╔══
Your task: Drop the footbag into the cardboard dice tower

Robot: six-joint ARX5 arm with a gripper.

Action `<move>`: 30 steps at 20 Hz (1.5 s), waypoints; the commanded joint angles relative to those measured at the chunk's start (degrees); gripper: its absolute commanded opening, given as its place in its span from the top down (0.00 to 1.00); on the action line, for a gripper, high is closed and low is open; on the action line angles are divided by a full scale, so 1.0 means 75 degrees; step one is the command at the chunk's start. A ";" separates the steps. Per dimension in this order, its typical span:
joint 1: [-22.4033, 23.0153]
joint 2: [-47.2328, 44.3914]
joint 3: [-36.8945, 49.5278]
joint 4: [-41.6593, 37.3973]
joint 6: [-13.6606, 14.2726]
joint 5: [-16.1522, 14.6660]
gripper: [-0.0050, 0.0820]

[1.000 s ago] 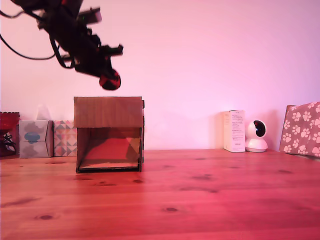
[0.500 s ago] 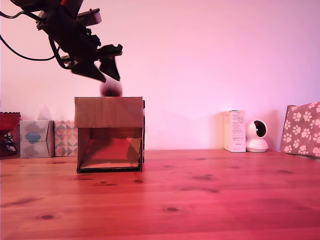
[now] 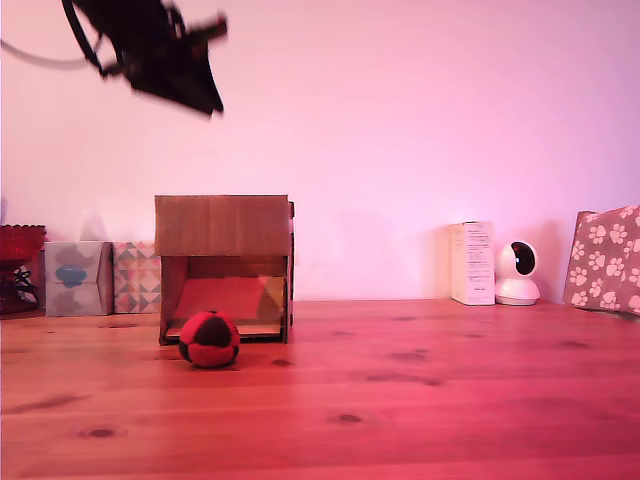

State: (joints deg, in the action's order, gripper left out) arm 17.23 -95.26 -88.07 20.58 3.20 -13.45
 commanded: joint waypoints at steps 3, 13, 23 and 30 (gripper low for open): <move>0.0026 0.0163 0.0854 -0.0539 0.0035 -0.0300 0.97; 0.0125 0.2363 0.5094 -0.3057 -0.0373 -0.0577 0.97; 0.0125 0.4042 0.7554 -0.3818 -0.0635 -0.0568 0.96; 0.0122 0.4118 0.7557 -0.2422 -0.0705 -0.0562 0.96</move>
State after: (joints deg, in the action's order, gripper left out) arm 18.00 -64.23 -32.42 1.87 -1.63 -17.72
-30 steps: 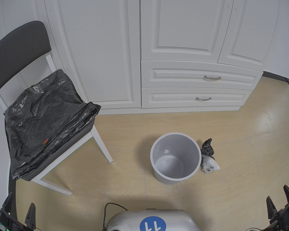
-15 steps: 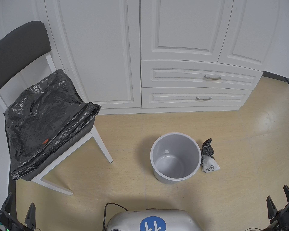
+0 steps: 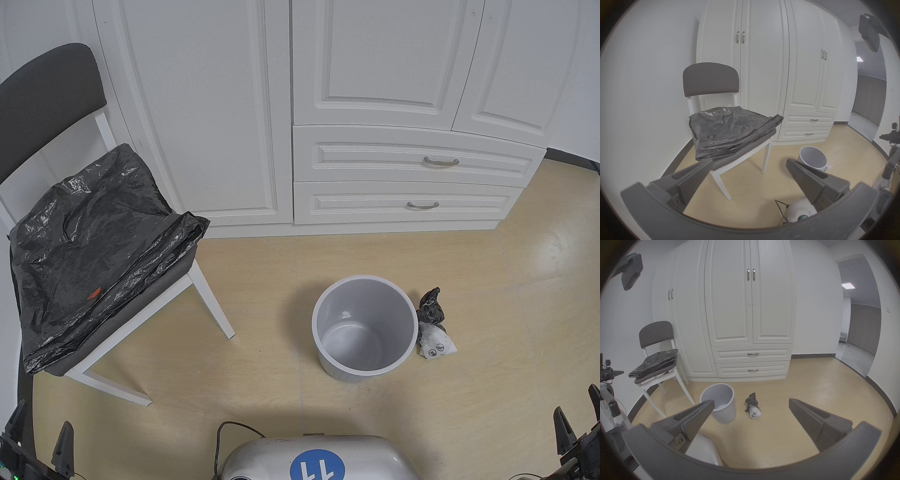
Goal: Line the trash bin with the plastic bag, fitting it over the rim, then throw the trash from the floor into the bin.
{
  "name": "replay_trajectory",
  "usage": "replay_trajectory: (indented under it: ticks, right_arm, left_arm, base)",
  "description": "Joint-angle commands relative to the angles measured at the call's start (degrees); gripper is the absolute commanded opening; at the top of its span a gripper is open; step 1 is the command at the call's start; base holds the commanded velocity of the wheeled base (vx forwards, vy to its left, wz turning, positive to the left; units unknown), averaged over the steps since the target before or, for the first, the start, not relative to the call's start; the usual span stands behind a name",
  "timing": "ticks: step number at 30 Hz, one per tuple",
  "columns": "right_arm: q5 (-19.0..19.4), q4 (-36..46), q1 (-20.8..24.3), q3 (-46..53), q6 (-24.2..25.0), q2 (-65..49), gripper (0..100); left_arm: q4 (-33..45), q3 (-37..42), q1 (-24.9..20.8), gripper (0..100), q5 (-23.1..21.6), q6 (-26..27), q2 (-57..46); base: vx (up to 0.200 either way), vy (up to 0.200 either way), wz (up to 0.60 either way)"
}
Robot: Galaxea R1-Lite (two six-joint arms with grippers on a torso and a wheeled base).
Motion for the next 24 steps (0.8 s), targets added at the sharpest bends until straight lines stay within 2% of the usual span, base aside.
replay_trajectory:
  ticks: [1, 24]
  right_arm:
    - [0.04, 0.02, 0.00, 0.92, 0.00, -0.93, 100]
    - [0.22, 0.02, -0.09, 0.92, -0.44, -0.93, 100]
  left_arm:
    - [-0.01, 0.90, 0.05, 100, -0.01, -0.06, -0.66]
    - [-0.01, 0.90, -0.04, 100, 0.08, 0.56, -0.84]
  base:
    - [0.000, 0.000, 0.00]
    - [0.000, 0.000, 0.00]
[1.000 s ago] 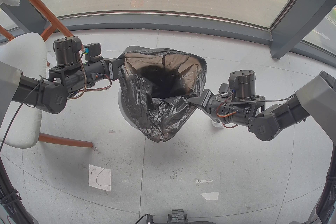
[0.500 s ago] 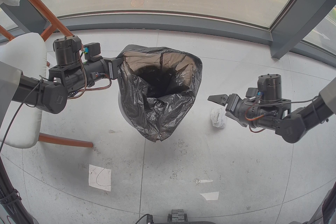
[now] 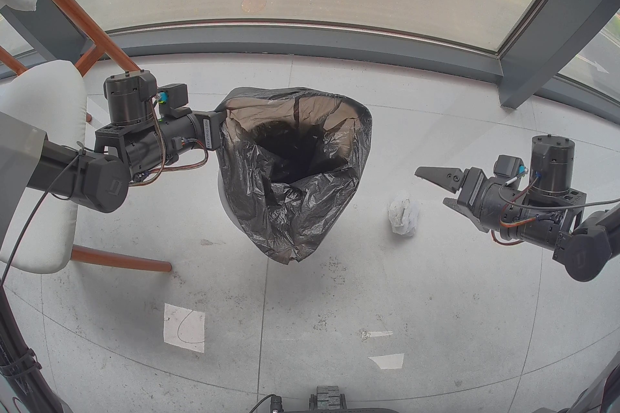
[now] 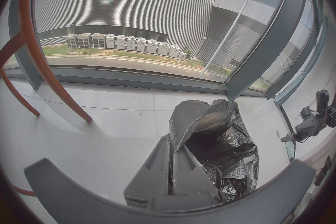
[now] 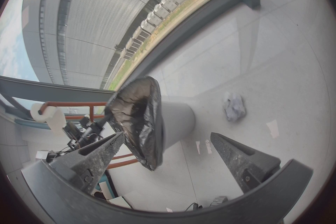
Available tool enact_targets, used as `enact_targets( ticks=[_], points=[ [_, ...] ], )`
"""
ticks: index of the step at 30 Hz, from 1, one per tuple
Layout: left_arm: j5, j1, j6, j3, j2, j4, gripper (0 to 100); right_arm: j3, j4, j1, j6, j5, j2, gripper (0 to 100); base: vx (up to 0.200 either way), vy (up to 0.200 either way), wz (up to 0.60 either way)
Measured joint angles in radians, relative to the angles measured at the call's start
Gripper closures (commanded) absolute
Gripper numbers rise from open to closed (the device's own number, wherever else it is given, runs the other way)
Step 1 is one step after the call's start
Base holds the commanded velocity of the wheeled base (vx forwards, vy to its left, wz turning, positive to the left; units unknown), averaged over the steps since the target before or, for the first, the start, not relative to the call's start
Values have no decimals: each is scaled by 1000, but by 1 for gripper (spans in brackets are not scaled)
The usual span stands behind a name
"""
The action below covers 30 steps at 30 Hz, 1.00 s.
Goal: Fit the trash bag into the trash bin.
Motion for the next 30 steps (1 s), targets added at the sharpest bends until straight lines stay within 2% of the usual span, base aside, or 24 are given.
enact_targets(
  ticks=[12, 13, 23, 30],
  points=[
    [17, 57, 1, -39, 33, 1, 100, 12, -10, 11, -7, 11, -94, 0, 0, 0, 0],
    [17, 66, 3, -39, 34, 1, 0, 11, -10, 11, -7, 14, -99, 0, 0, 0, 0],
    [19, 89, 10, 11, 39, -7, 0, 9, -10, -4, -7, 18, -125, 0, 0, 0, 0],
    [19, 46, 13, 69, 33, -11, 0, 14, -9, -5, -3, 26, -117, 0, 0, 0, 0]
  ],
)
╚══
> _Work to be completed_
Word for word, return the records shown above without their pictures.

> _Reply to the exercise_
Your task: Drop the footbag into the cardboard dice tower

Robot: six-joint ARX5 arm with a gripper.

Action `<move>`: 30 steps at 20 Hz (1.5 s), waypoints; the commanded joint angles relative to those measured at the chunk's start (degrees); gripper: its absolute commanded opening, given as its place in its span from the top down (0.00 to 1.00); on the action line, for a gripper, high is closed and low is open; on the action line angles are divided by a full scale, so 1.0 means 75 degrees; step one is the command at the chunk's start. A ";" separates the steps. Per dimension in this order, its typical span:
joint 1: [-22.4033, 23.0153]
joint 2: [-47.2328, 44.3914]
joint 3: [-36.8945, 49.5278]
joint 4: [-41.6593, 37.3973]
joint 6: [-13.6606, 14.2726]
joint 5: [-16.1522, 14.6660]
gripper: [-0.0050, 0.0820]

[1.000 s ago] 
[0.500 s ago] 
[now] 

State: (joints deg, in the action's order, gripper left out) arm 17.23 -95.26 -88.07 20.58 3.20 -13.45
 commanded: joint waypoints at steps 3, 13, 23 and 30 (gripper low for open): <move>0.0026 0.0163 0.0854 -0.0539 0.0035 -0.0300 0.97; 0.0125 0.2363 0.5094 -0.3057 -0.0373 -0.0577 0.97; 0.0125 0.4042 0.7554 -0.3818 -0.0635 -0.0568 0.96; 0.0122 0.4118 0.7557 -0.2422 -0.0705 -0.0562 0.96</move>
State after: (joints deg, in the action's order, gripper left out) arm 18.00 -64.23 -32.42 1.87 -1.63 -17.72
-30 steps: 
-15 steps: 
+0 steps: 
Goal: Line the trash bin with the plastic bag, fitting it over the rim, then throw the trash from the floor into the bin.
{
  "name": "replay_trajectory",
  "usage": "replay_trajectory: (indented under it: ticks, right_arm, left_arm, base)",
  "description": "Joint-angle commands relative to the angles measured at the call's start (degrees); gripper is the absolute commanded opening; at the top of its span a gripper is open; step 1 is the command at the call's start; base holds the commanded velocity of the wheeled base (vx forwards, vy to its left, wz turning, positive to the left; units unknown), averaged over the steps since the target before or, for the first, the start, not relative to the call's start; the usual span stands behind a name",
  "timing": "ticks: step number at 30 Hz, one per tuple",
  "columns": "right_arm: q5 (-19.0..19.4), q4 (-36..46), q1 (-20.8..24.3), q3 (-46..53), q6 (-24.2..25.0), q2 (-65..49), gripper (0..100); left_arm: q4 (-33..45), q3 (-37..42), q1 (-24.9..20.8), gripper (0..100), q5 (-23.1..21.6), q6 (-26..27), q2 (-57..46); base: vx (up to 0.200 either way), vy (up to 0.200 either way), wz (up to 0.60 either way)"
}
Robot: Galaxea R1-Lite (two six-joint arms with grippers on a torso and a wheeled base).
Motion for the next 24 steps (0.8 s), targets added at the sharpest bends until straight lines stay within 2% of the usual span, base aside.
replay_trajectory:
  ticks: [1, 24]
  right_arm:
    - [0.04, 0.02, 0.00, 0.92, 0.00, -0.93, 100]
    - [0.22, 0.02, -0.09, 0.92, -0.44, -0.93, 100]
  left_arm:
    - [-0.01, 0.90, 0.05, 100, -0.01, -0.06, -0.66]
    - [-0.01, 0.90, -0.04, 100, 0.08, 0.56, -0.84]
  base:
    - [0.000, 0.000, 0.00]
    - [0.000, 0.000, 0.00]
[1.000 s ago] 
[0.500 s ago] 
[now] 
[now] 
[now] 
Available tool enact_targets, used as `enact_targets( ticks=[_], points=[ [_, ...] ], )`
"""
ticks: index of the step at 30 Hz, from 1, one per tuple
Layout: left_arm: j5, j1, j6, j3, j2, j4, gripper (0 to 100); right_arm: j3, j4, j1, j6, j5, j2, gripper (0 to 100); base: vx (up to 0.200 either way), vy (up to 0.200 either way), wz (up to 0.60 either way)
Measured joint angles in radians, relative to the angles measured at the call's start
Gripper closures (commanded) absolute
Gripper numbers rise from open to closed (the device's own number, wherever else it is given, runs the other way)
Step 1 is one step after the call's start
Base holds the commanded velocity of the wheeled base (vx forwards, vy to its left, wz turning, positive to the left; units unknown), averaged over the steps since the target before or, for the first, the start, not relative to the call's start
Values have no decimals: each is scaled by 1000, but by 1 for gripper (spans in brackets are not scaled)
The usual span stands behind a name
"""
The action below covers 30 steps at 30 Hz, 1.00 s.
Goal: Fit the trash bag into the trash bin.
Motion for the next 30 steps (1 s), targets added at the sharpest bends until straight lines stay within 2% of the usual span, base aside, or 24 are given.
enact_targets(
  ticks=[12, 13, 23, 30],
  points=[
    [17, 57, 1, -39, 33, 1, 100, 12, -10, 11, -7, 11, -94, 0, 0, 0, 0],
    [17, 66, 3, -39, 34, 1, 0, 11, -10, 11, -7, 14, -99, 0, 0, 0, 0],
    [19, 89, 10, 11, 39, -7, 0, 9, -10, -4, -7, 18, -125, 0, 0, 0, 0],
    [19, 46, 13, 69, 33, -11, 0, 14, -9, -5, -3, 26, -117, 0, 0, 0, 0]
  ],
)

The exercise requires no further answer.